The Relation Between Knee Flexion Angle and Anterior Cruciate Ligament Femoral Tunnel Characteristics: A Cadaveric Study Comparing a Standard and a Far Anteromedial Portal

Damon Alavekios et al. Arthroscopy.

Abstract

Purpose: The purpose of this study was to compare the anterior cruciate ligament (ACL) femoral tunnel characteristics between 2 common arthroscopic portals used for ACL reconstruction, a standard anteromedial portal and a far anteromedial portal.

Methods: Seven cadaveric knees were used. A 1.25-mm Kirschner wire was drilled through the center of the ACL femoral footprint and through the distal femur from the standard anteromedial and far anteromedial portals at knee flexion angles of 100°, 120°, and 140°. No formal tunnels were drilled. Each tunnel exit point was marked with a colored pin.
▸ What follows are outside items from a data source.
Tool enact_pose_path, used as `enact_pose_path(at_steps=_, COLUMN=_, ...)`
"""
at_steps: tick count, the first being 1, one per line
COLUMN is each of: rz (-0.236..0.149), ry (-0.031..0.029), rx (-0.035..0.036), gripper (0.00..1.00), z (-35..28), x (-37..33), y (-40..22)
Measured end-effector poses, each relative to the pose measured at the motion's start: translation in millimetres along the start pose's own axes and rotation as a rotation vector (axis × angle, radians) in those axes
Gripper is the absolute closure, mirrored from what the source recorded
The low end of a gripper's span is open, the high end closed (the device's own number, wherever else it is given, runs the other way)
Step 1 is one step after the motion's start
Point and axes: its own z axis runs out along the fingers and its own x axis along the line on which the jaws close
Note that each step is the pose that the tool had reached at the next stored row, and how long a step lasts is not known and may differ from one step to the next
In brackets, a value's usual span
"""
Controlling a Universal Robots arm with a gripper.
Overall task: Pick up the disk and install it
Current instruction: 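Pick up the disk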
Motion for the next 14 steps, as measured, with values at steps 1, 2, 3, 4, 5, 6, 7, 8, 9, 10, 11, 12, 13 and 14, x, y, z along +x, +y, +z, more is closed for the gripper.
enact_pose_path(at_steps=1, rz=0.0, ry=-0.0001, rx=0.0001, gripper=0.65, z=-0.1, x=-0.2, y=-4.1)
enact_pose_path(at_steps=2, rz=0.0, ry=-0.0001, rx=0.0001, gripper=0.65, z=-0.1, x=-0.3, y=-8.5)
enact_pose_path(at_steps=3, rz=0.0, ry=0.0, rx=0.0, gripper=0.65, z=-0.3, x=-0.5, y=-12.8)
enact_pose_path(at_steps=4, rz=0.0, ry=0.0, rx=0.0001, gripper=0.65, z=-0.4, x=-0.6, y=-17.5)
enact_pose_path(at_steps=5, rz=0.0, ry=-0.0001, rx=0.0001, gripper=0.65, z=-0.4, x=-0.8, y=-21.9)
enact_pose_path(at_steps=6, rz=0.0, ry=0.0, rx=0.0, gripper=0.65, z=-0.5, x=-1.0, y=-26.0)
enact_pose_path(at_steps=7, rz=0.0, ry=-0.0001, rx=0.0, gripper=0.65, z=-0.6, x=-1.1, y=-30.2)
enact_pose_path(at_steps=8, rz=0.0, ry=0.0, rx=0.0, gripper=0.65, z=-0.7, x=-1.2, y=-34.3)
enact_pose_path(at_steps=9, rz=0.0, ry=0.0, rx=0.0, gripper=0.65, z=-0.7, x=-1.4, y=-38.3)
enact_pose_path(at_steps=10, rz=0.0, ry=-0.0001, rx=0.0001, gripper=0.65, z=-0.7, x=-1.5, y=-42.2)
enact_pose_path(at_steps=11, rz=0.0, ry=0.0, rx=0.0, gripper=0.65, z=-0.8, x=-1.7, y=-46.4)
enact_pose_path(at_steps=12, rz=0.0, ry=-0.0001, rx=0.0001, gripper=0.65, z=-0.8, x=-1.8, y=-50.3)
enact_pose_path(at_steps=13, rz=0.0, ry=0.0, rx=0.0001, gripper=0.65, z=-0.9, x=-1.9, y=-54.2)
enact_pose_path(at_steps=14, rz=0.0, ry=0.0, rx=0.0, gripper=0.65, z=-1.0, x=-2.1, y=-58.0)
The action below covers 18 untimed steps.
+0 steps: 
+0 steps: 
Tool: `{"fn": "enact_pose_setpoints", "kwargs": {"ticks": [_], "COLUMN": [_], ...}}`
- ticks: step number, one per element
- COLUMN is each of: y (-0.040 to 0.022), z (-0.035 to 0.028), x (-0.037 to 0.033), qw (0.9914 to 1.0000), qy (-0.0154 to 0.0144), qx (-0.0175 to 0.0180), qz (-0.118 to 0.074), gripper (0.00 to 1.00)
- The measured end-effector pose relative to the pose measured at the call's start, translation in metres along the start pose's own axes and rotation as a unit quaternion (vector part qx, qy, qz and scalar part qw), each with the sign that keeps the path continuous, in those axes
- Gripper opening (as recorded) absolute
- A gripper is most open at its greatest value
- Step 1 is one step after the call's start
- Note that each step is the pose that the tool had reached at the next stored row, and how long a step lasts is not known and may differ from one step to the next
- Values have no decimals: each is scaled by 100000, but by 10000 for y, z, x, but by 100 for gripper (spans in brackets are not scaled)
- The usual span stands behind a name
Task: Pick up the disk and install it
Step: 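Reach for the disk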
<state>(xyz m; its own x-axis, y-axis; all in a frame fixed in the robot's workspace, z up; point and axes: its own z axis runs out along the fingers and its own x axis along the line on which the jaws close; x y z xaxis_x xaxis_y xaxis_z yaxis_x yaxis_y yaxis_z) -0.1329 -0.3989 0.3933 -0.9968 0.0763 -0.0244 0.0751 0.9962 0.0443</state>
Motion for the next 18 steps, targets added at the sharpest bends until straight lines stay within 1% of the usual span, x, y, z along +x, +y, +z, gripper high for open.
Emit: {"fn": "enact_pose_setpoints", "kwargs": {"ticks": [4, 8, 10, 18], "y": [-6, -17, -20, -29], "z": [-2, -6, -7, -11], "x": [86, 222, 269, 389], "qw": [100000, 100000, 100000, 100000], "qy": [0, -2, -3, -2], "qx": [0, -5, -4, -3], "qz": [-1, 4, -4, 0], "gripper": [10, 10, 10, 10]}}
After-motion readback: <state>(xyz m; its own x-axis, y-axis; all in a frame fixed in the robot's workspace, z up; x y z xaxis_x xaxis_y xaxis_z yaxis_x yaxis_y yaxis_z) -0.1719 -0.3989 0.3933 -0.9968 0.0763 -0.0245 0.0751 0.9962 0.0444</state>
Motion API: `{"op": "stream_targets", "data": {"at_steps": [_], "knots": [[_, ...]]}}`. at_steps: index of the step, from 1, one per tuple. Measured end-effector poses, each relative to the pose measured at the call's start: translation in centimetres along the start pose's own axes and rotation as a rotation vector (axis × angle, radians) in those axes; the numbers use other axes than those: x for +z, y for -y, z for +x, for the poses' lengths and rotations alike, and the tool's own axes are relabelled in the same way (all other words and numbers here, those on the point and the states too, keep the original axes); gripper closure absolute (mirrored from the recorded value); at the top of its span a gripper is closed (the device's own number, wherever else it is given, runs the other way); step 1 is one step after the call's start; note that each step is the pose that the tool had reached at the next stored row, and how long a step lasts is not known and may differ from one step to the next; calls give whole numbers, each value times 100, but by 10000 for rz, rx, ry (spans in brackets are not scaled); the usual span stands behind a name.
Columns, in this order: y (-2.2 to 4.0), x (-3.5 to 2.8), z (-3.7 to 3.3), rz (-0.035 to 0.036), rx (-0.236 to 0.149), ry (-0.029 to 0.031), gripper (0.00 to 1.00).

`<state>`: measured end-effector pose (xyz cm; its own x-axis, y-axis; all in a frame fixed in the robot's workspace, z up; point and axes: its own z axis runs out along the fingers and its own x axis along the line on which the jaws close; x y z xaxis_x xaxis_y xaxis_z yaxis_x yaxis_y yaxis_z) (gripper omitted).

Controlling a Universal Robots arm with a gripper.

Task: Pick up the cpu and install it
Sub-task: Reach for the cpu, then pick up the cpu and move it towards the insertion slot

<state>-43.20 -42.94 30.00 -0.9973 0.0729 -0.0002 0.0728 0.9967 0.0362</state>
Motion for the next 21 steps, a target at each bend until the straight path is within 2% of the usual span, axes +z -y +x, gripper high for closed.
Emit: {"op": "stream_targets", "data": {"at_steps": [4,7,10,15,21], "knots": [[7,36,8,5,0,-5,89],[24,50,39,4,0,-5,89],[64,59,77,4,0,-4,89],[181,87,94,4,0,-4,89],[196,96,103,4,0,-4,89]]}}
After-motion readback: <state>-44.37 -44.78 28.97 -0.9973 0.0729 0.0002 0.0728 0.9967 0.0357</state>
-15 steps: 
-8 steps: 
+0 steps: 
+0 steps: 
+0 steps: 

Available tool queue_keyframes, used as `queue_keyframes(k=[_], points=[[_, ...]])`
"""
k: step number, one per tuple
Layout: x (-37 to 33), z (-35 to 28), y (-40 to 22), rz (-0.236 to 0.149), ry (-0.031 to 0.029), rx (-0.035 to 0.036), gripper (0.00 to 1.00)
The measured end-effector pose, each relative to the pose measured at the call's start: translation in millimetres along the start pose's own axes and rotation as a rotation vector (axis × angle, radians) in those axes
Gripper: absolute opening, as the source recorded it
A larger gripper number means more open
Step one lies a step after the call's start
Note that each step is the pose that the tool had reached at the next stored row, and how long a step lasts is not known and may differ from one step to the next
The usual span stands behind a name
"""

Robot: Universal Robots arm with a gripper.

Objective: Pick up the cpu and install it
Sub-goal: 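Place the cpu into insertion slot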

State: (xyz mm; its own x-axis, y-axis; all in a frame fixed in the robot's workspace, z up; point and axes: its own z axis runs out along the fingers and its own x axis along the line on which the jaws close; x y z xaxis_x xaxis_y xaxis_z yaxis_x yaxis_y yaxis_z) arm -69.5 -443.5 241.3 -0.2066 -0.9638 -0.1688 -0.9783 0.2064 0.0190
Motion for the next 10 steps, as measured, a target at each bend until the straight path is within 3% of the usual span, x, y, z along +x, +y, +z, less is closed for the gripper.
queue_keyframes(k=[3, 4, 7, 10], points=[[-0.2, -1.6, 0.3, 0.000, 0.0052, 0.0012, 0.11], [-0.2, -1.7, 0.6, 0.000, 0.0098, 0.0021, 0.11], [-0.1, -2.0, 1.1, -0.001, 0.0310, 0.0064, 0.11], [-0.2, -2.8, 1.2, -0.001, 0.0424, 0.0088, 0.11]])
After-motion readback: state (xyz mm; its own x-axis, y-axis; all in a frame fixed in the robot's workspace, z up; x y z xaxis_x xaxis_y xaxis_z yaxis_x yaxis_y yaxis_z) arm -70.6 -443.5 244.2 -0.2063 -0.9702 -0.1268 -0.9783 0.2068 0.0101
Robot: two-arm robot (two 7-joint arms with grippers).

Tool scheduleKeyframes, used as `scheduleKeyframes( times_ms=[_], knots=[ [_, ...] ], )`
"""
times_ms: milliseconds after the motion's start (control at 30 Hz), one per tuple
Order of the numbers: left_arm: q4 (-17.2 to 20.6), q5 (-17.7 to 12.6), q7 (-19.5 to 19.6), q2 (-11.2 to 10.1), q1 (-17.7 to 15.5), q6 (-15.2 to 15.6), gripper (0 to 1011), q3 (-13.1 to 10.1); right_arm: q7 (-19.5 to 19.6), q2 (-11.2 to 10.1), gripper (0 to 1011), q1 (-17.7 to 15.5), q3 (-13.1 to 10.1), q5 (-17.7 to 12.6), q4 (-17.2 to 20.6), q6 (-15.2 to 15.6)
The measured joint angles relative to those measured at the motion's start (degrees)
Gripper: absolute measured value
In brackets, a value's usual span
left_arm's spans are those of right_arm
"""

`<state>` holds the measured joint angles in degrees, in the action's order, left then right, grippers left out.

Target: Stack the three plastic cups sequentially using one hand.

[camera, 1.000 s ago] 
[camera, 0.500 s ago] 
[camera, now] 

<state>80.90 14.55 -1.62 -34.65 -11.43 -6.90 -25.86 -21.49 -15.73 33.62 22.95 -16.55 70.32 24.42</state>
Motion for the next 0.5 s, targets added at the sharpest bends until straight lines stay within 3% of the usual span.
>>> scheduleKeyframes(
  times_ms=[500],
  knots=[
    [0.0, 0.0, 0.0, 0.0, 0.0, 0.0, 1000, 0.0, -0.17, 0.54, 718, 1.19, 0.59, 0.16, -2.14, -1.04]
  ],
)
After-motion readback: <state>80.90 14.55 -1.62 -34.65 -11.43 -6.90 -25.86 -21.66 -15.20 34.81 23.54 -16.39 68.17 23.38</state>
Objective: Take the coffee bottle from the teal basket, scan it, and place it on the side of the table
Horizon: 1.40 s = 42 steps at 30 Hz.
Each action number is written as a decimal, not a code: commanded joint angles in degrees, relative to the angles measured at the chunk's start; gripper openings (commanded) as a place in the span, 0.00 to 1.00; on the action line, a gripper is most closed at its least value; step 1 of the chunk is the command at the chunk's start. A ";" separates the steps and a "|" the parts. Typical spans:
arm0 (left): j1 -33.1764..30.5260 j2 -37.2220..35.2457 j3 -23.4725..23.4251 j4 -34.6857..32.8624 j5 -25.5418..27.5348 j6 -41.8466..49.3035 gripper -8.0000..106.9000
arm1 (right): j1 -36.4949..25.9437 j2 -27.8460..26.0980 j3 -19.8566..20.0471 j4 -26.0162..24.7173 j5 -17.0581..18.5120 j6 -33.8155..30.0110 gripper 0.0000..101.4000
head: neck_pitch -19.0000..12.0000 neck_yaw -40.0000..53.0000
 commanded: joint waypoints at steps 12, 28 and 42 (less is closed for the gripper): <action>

After all tunnels were created, the specimens were digitized with a MicroScribe device (Revware, Raleigh, NC) to measure the tunnel length; distance to the posterior femoral cortical wall (posterior cortical margin); and tunnel orientation in the sagittal, coronal, and axial planes.

Results: The standard anteromedial portal resulted in a longer tunnel length, a less horizontal tunnel in the coronal plane, and a greater posterior cortical margin compared with the far anteromedial portal at all knee flexion angles. For both portal locations, the tunnel length and posterior cortical margin increased, and the tunnel position became more horizontal in the coronal plane, more anterior in the sagittal plane, and less horizontal in the transverse plane as knee flexion increased.

Conclusions: Portal position affects femoral tunnel characteristics, with results favoring the more laterally positioned standard anteromedial portal at all flexion angles. Increasing the knee flexion angle leads to a longer femoral tunnel length and posterior femoral cortical margin with either portal position.

Clinical relevance: Understanding how portal positioning and knee flexion angle affect femoral tunnel orientation and characteristics may lead to improved surgical outcomes after ACL reconstruction.